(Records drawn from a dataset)
⁂

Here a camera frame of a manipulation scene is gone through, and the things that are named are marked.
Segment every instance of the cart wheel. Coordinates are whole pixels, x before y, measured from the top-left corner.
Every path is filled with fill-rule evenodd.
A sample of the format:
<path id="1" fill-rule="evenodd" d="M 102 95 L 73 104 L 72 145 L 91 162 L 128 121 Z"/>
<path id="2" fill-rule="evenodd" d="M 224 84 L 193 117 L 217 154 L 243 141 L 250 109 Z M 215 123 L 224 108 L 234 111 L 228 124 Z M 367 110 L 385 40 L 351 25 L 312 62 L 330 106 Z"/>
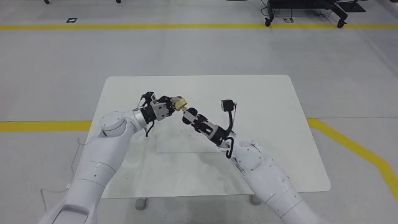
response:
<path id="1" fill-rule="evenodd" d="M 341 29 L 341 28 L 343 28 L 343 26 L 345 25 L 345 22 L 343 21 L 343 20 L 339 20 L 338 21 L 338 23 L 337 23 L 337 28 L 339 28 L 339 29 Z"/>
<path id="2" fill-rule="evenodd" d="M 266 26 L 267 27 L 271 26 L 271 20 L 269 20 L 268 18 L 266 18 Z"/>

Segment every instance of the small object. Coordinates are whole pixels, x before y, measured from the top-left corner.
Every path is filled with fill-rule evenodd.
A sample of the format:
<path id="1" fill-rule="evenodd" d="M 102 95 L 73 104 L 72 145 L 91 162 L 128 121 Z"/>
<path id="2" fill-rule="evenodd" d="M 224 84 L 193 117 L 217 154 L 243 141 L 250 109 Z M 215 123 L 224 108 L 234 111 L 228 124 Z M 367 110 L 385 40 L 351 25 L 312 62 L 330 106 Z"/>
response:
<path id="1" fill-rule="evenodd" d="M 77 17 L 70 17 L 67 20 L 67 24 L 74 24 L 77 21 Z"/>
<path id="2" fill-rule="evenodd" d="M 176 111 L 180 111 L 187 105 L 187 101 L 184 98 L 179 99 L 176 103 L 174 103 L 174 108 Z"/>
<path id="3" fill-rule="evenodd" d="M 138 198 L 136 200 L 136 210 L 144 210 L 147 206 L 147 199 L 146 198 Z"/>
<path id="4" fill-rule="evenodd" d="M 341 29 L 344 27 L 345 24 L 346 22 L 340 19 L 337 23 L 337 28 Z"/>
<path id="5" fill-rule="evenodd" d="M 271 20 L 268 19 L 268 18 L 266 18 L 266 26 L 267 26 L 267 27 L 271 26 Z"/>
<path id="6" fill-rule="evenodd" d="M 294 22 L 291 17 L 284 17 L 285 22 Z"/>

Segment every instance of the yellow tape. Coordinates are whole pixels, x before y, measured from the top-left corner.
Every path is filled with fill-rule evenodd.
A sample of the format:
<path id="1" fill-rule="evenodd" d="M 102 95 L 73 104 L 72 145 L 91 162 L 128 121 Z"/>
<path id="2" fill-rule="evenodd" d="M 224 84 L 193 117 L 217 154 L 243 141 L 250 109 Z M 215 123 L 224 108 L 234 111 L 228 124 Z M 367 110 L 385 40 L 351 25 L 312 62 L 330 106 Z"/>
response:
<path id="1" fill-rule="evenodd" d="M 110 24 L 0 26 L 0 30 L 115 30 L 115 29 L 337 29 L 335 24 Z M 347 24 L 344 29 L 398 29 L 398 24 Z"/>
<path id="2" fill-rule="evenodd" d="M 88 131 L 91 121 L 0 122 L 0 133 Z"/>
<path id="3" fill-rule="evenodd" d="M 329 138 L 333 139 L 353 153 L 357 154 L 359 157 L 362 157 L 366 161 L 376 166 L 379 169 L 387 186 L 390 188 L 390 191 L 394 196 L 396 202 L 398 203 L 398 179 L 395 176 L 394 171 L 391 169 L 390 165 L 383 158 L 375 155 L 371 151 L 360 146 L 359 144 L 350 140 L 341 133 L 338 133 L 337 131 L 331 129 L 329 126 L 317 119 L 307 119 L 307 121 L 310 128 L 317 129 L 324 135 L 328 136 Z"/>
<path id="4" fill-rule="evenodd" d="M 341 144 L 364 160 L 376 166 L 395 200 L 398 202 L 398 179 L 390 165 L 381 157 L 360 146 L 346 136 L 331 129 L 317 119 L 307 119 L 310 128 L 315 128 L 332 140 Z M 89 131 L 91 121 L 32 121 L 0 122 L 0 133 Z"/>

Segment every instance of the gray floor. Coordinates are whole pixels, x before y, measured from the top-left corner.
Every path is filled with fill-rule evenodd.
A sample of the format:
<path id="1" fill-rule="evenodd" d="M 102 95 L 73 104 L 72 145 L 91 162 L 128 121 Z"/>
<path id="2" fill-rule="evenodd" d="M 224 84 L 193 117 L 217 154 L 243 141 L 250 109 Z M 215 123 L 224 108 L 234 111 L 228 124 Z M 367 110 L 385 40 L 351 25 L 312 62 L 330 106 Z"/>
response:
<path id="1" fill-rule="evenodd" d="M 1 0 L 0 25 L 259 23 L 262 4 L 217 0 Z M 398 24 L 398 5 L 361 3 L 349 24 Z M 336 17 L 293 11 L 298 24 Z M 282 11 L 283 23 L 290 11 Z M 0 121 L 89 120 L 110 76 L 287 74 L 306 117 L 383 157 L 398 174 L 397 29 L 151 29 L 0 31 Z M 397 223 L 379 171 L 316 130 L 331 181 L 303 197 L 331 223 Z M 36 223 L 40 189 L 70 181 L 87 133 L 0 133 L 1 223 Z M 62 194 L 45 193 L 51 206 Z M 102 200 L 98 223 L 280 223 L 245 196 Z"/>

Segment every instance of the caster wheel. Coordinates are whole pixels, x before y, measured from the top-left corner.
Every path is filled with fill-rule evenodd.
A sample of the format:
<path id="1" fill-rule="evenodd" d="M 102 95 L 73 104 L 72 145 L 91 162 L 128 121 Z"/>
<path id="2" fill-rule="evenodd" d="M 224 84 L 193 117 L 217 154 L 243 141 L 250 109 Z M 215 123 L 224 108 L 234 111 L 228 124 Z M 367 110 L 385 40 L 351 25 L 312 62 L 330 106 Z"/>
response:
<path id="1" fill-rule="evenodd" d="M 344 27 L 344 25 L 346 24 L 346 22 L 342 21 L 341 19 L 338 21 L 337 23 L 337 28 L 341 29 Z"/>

⁂

### What to do
Copy each line containing the word "Segment" from the data.

### Reply
Segment every instance of the cart wheel. Coordinates are whole pixels, x before y, measured from the top-left corner.
Segment every instance of the small object. Coordinates are whole pixels, x before y, measured from the top-left corner.
Segment every instance of the yellow tape. Coordinates are whole pixels, x before y, measured from the top-left corner.
Segment every instance of the gray floor. Coordinates are whole pixels, x before y, measured from the top-left corner.
Segment every instance of the caster wheel. Coordinates are whole pixels, x before y, measured from the top-left corner.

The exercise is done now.